Having determined that the defendants violated the Sherman Act by excluding the plaintiff from their multiple listing services, the Court concludes that the plaintiff is entitled to judgment on his first cause of action. Consideration is now directed to determination of the appropriate relief to which he is entitled.
While the plaintiff seeks treble damages he has not presented evidence of his damages. Instead, plaintiff's accountant has testified concerning his income during the years 1976, 1977, 1978, 1979 and 1980,14 the years plaintiff was denied access to the multiple listing services operated by the defendants. And in proposals submitted to the Court, plaintiff's counsel has urged the Court to find an amount of damages based upon mathematical projections devised by him. These projections however do not constitute evidence that will support a finding of a specific award of damages. To award the plaintiff more than nominal or inconsequential damages, the Court would have to resort to conjecture and surmise.
However, the plaintiff is entitled to injunctive relief. While the evidence establishes that the Columbia Board of Realtors terminated its multiple listing service in December, 1980 it is apparent that this defendant has not changed the policy which it relied upon to exclude the plaintiff from membership. The defendant Consolidated Multiple Listing Services Inc. granted the plaintiff a membership in November, 1980 and he has had access to that defendant's multiple listing service ever since. While the plaintiff is no longer excluded, he was excluded from the time he applied for membership until November, 1980 after this suit was commenced. It cannot be said that the conduct of which the plaintiff complains is not capable of repetition.
In conclusion, I find for the plaintiff on the allegations of his first cause of action.
Plaintiff shall recover from the defendants the sum of Five Hundred ($500.00) Dollars, which amount is hereby trebeled.
The defendants are permanently enjoined from excluding the plaintiff from membership in and access to the multiple listing services operated by them.
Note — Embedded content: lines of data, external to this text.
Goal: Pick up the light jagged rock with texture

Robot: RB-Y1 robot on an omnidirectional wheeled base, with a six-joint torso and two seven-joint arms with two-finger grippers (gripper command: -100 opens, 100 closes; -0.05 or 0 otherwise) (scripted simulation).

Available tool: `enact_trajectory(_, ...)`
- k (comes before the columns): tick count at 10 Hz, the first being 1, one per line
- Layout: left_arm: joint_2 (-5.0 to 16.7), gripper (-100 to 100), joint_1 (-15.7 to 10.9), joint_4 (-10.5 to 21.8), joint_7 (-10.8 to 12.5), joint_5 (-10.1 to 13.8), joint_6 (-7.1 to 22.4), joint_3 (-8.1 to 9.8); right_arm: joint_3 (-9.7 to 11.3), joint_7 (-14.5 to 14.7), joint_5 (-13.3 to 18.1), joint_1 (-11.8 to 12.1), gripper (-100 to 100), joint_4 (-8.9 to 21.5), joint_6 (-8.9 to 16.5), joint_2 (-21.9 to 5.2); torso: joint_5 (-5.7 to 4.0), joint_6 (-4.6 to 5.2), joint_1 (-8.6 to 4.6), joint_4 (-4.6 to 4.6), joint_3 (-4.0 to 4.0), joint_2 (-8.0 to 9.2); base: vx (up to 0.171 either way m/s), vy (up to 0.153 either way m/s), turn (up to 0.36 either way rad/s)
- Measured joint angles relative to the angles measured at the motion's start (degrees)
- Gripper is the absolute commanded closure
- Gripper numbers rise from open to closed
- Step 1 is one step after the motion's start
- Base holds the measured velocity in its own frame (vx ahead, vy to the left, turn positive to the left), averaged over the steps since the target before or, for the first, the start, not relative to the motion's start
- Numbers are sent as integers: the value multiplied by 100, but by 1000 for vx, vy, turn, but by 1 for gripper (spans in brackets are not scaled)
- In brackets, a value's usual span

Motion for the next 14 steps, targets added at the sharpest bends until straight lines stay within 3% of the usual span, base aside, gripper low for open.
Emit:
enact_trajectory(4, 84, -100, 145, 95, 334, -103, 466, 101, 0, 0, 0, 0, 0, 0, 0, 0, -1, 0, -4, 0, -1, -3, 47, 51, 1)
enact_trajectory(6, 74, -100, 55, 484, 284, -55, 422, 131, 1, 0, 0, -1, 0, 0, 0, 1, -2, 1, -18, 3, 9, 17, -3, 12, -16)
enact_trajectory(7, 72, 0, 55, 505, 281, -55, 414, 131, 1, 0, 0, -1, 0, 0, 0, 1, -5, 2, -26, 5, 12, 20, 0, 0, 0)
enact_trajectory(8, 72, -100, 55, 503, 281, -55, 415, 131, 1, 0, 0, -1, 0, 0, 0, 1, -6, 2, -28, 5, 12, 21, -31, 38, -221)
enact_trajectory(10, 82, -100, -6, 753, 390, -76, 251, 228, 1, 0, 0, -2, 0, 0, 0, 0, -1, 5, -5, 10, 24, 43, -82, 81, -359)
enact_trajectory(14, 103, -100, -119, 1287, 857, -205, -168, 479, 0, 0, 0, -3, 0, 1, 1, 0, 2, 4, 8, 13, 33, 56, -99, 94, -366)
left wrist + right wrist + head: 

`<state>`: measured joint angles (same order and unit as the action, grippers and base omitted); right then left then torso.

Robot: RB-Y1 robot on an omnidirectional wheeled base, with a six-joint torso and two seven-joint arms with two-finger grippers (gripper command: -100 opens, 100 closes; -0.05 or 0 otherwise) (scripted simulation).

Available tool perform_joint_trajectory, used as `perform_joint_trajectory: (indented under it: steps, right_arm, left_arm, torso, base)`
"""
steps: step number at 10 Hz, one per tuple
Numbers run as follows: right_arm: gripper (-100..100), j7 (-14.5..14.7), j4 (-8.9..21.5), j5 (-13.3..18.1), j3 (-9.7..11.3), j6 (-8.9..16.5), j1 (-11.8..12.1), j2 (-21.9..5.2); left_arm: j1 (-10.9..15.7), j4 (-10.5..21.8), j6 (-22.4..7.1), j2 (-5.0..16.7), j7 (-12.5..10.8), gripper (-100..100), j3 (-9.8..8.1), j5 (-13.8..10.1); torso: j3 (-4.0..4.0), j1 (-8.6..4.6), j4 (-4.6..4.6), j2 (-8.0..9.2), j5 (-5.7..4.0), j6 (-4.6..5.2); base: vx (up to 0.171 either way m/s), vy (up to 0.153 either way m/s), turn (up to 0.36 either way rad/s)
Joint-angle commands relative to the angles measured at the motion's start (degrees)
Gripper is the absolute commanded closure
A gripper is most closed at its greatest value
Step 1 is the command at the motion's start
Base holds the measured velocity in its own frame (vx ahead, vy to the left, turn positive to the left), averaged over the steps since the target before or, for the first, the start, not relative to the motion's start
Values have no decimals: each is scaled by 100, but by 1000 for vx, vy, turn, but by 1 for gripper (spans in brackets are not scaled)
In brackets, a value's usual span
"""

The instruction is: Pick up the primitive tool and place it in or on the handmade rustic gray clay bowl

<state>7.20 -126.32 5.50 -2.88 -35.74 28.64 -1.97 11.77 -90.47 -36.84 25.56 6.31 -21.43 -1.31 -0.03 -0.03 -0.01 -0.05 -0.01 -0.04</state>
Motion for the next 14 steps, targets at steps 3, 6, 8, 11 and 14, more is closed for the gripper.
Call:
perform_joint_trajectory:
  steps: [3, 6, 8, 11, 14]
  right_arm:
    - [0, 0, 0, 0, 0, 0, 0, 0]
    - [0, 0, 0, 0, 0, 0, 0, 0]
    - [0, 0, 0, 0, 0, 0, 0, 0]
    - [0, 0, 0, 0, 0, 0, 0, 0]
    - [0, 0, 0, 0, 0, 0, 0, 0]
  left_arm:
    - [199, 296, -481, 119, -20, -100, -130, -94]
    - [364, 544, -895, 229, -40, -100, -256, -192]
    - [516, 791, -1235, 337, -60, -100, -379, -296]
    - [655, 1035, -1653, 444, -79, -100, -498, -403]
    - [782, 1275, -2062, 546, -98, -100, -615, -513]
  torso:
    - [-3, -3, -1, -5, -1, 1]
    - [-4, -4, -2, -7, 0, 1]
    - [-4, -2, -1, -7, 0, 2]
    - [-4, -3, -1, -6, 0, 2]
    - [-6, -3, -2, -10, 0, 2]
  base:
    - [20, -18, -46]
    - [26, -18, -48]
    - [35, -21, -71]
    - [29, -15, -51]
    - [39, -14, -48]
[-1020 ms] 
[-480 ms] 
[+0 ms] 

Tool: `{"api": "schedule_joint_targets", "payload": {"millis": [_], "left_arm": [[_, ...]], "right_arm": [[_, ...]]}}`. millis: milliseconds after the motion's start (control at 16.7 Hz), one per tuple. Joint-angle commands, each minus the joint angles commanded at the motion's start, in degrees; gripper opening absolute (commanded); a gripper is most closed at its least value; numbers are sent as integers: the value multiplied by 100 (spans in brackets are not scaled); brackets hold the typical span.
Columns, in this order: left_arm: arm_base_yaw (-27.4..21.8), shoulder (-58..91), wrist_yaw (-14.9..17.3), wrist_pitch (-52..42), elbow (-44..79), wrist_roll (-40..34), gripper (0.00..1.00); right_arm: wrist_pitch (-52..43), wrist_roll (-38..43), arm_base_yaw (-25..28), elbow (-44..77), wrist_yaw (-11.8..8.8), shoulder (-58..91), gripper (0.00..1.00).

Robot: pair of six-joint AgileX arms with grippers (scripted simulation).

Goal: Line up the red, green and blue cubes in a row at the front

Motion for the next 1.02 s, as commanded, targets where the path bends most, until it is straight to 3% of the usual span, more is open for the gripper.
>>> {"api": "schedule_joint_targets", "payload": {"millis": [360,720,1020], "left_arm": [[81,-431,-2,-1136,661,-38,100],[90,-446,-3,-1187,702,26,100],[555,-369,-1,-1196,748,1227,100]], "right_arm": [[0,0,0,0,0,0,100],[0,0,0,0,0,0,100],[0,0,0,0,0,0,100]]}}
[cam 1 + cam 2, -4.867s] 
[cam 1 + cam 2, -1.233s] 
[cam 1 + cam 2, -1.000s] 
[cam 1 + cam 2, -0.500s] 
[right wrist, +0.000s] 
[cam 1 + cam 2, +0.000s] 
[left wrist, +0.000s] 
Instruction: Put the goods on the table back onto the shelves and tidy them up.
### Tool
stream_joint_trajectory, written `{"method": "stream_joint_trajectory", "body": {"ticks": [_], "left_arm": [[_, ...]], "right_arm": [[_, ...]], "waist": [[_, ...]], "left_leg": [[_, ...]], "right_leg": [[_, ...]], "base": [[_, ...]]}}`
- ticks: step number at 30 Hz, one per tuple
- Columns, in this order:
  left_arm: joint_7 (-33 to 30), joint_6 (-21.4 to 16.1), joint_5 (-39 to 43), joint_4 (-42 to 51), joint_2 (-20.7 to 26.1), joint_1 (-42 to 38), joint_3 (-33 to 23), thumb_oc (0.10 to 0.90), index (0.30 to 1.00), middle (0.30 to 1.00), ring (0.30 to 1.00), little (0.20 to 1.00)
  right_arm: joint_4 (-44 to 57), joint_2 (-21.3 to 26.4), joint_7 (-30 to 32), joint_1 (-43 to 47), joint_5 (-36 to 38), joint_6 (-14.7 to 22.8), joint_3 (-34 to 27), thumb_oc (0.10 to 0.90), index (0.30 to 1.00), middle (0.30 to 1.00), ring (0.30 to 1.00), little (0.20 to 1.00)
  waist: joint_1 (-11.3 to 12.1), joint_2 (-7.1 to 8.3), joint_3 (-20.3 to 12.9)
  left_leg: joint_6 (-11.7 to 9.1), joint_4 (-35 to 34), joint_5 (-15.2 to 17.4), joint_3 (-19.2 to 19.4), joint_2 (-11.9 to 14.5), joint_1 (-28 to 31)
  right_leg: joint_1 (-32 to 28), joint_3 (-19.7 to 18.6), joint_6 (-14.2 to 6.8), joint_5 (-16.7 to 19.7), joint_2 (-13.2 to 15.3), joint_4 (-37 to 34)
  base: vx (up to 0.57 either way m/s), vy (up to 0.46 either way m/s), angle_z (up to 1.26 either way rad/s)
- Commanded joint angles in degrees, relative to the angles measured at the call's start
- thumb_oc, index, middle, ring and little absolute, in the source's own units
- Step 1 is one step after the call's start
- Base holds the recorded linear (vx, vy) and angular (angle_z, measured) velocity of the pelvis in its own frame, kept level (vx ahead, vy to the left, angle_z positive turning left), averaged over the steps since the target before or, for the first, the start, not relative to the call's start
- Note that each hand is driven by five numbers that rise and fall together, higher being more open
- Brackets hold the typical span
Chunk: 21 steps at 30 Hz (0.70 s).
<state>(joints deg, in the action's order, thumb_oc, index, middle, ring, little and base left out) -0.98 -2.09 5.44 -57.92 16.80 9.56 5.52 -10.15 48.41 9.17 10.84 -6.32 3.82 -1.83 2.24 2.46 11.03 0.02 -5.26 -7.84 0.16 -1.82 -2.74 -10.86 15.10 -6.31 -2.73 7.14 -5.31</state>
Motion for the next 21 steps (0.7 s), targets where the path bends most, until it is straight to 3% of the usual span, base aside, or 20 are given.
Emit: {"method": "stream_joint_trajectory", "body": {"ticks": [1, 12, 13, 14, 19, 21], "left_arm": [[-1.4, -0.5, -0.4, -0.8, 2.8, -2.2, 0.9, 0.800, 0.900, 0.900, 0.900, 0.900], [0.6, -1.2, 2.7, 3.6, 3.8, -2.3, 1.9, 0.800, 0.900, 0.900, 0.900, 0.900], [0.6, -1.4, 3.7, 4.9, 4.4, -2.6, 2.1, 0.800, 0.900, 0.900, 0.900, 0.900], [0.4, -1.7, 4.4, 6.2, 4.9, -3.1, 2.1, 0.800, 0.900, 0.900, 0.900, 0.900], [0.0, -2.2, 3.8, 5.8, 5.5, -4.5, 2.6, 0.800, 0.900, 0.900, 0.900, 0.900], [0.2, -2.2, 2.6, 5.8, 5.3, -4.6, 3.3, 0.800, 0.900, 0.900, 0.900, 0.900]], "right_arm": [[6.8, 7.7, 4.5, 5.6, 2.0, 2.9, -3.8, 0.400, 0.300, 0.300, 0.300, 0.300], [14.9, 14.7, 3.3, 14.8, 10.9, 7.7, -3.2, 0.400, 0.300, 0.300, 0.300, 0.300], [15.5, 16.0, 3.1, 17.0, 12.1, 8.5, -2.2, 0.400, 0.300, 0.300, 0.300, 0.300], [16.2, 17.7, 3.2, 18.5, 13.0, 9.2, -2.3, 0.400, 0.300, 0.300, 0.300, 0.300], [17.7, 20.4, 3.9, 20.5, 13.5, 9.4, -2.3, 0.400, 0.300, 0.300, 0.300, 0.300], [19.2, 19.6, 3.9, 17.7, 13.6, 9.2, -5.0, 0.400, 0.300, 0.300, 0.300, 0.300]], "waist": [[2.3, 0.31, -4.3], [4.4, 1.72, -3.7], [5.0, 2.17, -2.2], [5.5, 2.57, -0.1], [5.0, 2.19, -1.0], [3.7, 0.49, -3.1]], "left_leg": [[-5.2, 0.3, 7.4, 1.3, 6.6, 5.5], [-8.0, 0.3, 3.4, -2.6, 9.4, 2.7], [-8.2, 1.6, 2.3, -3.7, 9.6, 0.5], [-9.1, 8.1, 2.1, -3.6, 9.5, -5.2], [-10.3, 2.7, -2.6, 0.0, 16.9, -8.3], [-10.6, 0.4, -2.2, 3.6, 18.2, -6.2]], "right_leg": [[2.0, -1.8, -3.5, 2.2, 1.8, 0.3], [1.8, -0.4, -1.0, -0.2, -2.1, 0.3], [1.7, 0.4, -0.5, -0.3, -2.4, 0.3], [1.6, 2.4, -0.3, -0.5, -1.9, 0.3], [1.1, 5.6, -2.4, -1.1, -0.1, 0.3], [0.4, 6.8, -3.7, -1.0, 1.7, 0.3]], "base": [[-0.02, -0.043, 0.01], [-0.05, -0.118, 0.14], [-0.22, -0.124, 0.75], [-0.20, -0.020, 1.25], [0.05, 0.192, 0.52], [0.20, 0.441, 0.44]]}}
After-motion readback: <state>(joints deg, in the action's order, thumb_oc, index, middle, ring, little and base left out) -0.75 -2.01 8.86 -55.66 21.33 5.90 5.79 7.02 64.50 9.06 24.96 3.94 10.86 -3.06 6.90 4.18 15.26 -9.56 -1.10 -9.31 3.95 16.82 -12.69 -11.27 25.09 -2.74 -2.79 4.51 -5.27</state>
The plaintiff shall recover his costs, including attorneys fees,
IT IS SO ORDERED.
Columbia, South Carolina,
A TRUE COPY
By_______________/s/Nancy M. Harris_______________
Every contract, combination in the form of trust or otherwise, or conspiracy, in restraint of trade or commerce among the several States, or with foreign nations, is declared to be illegal. Every person who shall make any contract or engage in any combination or conspiracy hereby declared to be illegal shall be deemed guilty of a felony, and, on conviction thereof, shall be punished by fine not exceeding one million dollars if a corporation, or, if any other person, one hundred thousand dollars, or by imprisonment not exceeding three years, or by both said punishments, in. the discretion of the court.
15 U.S.C. §2 provides:
Every person who shall monopolize, or attempt to monopolize, or combine or conspire with any other person or persons, to monopolize any part of the trade or commerce among the several States, or with foreign nations, shall be deemed guilty of a felony, and, on conviction thereof, shall be punished by fine not exceeding one million dollars if a corporation, or, if any other person, one hundred thousand dollars or by imprisonment not exceeding three years, or by both said punishments in the discretion of the court.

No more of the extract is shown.